Applicants may file an appeal for any staff decision related to an accessory dwelling unit or junior accessory dwelling unit permit consistent with this section.
B.
The appeal shall be made to the planning commission. The planning commission shall review the appeal at a public meeting. The appeal, however, shall be reviewed and either approved or rejected ministerially, in the same manner as described in Section 17.72.022 of this chapter, and not as part of a noticed hearing. The planning commission will not consider such an appeal, unless the appeal contains allegations that the determination to deny or impose conditions exceeded the authority granted to the city planner by this chapter. Said appeal must be filed within fifteen (15) days in accordance with the provisions of Section 17.88.050 of this Municipal Code.
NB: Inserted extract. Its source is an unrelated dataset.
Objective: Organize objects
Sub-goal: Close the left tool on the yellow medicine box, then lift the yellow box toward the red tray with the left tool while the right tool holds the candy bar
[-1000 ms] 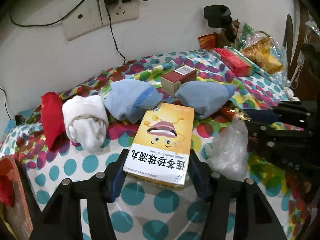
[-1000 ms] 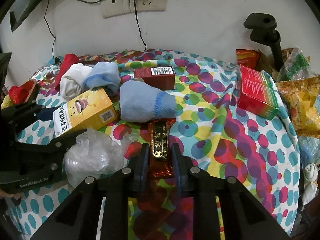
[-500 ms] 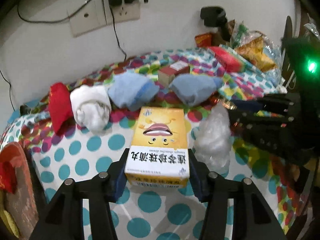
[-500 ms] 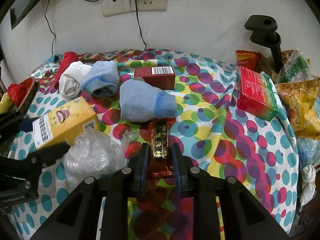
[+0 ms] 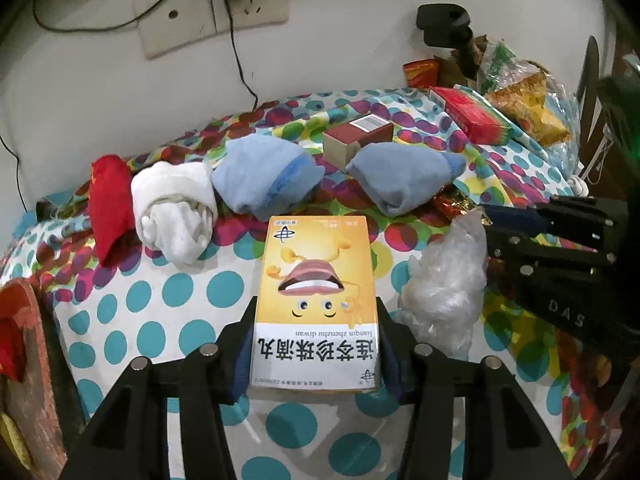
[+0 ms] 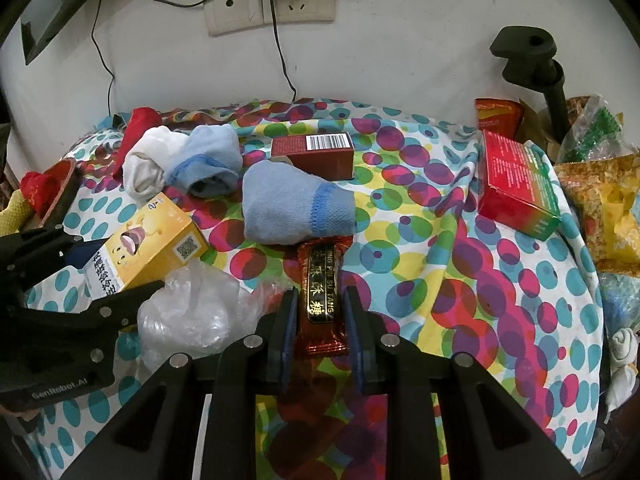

(Ord. No. 2008-13, 12-10-2008; Ord. No. 2020-01, § 1, 1-24-2020)
Editor's note— Ord. No. 2008-13, adopted December 10, 2008, amended and renumbered Section 17.72.036 in its entirety to read as herein set out. Former § 17.72.036, pertained to post-2002 constructed single-family homes in R-1 and R-2 zones (homes constructed after January 1, 2003) and derived from Ord. 2003-04 (part), 2003.
"Guest houses" means living quarters within a detached building located on the same premises with the main building, for use by temporary guests of the occupants of the premises; such quarters may have a bath and toilet facilities, but no kitchen facilities and not be rented or otherwise used as a separate dwelling. Guest houses must be less than three hundred (300) square feet in area. Guest houses are not considered accessory dwelling units or junior accessory dwelling units for the purposes of this Chapter, so no accessory dwelling unit permit is required and they are not subject to the regulations contained in this Chapter.
(Ord. 2003-04 (part, 2003; Ord. No. 2020-01, § 1, 1-24-2020)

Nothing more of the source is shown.